About Me

Howdy! My name is Yufeng Yang (杨钰峰 ,pronounced as u-feng iang). I’m a third year PhD student at CSE department, Texas A&M University, advised by Prof. Yi Zhou. I leverage foundational ML principles to address the computational and algorithmic challenges arising from large-scale machine learning. My current and prospective research focuses on:

Distributionally Robust Optimization for ML: Since the beginning of my Ph.D., my research has been driven by the challenges of distribution shifts in large-scale datasets. Specifically, I focus on ML training paradigms subject to distributional drift, utilizing optimization theory to convert loss formulations under uncertainty into tractable, solvable problems. I am particularly interested in bridging this framework to training scenarios such as adversarial training, multi-task learning, Reinforcement Learning and LLM pre/post-training.

Efficient first/zeroth-order Optimization Algorithm: Modern modeling techniques—including sequential modeling (RNN and SSM variants), multi-modal learning, and on-policy RL often result in ill-conditioned geometric loss landscapes and heavy-tailed representation distributions. My research focuses on designing efficient first and zeroth-order optimization algorithms for these complex formulations, including bi-level, compositional, and contextual dependent objectives. I am dedicated to exploring relationship between problem-dependent parameters, algorithmic structures (such as learning rate scheduling, normalization/clipping, variance reduction, momentum/extrapolation, pre-conditioning etc) and the resulting convergence performance.

Furthermore, I am interested in emerging topics such as system-aware optimization and RL algorithms tailored for large-scale GPU clusters. My goal is to bridge foundational theory with AI infrastructure to maximize system-level performance, alongside exploring the mechanistic interpretability of LLMs.

(Open for Collaboration) If you believe our research interests align and want to collaborate with me. Feel free to drop me an email at ynyang94@tamu.edu or add me on WeChat: ynyang94 (please indicate your purpose when connecting).
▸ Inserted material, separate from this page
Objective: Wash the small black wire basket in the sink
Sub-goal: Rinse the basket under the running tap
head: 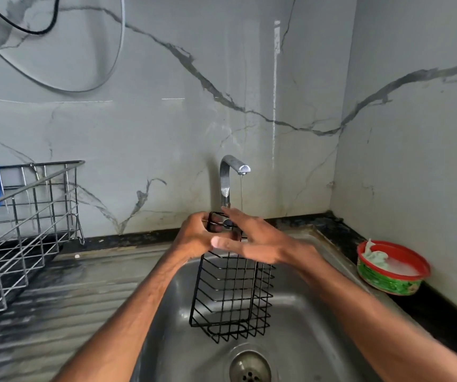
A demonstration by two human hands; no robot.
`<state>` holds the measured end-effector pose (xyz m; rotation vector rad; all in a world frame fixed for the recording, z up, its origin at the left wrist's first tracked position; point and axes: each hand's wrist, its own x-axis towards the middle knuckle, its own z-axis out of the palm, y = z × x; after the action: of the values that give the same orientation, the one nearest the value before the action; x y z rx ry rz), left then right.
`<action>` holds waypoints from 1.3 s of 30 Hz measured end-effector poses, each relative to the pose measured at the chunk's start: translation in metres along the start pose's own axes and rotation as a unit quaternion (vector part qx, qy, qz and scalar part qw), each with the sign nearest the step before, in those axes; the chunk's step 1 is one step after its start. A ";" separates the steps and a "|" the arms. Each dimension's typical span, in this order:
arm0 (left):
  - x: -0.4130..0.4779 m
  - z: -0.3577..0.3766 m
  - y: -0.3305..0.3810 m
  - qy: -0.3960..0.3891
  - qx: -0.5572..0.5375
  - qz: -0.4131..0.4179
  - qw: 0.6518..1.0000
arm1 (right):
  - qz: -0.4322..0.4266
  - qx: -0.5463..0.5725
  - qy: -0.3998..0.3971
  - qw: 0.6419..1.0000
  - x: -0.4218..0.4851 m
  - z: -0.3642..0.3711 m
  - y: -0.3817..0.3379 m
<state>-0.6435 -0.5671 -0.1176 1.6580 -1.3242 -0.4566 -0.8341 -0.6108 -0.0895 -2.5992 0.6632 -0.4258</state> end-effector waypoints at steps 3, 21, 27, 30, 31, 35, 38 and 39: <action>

I’m actively looking for AI research scientist/engineer position internship starting at 26/27 summer. Here is my brief CV.

News

  • March 2026: Attend IOS at Atlanta,GA and give a talk on Sinkhorn DRO.
  • Sep 2025: Attend 2025 Mathematical and Scientific Foundations of Deep Learning Annual Meeting.
  • July 2025: Attend ICCOPT 2025, USC, Los Angeles and present our work IAN-SGD.
  • June 2025: Got my first long paper accepted by TMLR. Special thank for my collaborators and AFRL for their supervision and funding support during summer 2024.
  • March 2025: Pass fundamental exam marked as a "formal" starting point of my PhD journey.
  • Dec 2024: Attend NeurIPS 2024, Vancouver, CA and present our work on Sinkhorn DRO.
  • Sep 2023: Attend Allerton Conference host at Allerton Park by UIUC.
  • 📄Papers

    Nested SGD for Sinkhorn distance-regularized Distributionally Robust Optimization[arXiv], [code],Submitted; [short version] accepted at OPT workshop, Neurips 2024 [poster].
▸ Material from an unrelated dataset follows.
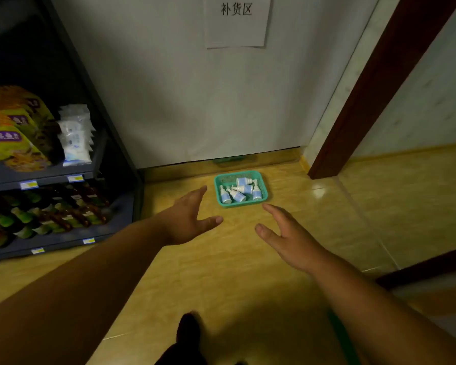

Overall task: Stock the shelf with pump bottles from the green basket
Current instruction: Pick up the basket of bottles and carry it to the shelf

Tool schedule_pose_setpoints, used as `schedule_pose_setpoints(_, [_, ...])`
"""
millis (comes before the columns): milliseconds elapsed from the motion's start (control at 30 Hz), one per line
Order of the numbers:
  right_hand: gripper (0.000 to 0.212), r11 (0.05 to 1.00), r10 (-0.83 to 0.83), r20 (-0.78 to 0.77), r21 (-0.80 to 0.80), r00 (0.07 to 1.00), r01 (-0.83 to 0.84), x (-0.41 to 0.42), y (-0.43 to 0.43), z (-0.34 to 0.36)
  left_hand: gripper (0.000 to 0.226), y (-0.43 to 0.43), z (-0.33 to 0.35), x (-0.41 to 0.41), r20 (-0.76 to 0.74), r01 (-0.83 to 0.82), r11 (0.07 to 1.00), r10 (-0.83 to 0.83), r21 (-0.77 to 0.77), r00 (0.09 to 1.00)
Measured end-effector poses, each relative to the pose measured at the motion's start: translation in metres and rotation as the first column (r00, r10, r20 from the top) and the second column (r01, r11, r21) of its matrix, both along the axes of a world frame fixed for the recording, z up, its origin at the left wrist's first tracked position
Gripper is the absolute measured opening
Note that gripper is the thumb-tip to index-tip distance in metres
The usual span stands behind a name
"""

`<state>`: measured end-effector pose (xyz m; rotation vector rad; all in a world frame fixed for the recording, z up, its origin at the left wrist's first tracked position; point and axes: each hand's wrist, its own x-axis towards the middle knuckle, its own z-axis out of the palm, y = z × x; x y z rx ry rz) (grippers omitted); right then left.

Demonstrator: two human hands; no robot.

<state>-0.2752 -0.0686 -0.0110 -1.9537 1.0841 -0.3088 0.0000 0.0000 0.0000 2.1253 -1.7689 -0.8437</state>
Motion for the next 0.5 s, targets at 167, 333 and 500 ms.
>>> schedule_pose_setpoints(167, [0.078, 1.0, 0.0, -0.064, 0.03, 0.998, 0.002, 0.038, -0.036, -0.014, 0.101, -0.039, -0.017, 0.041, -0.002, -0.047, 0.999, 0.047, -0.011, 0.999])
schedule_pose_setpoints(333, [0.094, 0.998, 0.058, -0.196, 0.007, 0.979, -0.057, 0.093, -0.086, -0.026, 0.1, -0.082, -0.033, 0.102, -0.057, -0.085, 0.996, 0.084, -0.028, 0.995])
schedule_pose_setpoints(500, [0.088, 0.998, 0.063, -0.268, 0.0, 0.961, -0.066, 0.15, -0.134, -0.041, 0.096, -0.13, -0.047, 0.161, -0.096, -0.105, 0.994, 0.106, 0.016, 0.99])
    Adaptive Gradient Normalization and Independent Sampling for (Stochastic) Generalized-Smooth Optimization[arxiv], [code], [slides], TMLR.

    📚Education

    Ph.D. in Computer Science, Texas A&M University, 2024-now

    Ph.D.(Transfer Out) in Electrical Engineering, University of Utah, 2023-2024

    M.S. in Computational Science and Engineering, Rice University, 2021-2023

    B.S. in Applied Math (SSE), Chinese University of Hong Kong(Shenzhen), 2017-2021

    Prior to university, I grew up and finished my elementary education in Jiayuguan, a small town in Gansu Province, China, located near the western starting point of the Great Wall.

    Academic Services

    – Conference: AISTATS
    – Journal Reviewer: IEEE TSP; IEEE TPAMI; Journal of Combinatorial Optimization;
    – Workshop Reviewer: NeurIPS-OPT workshop

    Teaching

    – At Rice: ELEC241, Fundamentals of Electrical Engineering I (Role: Grader).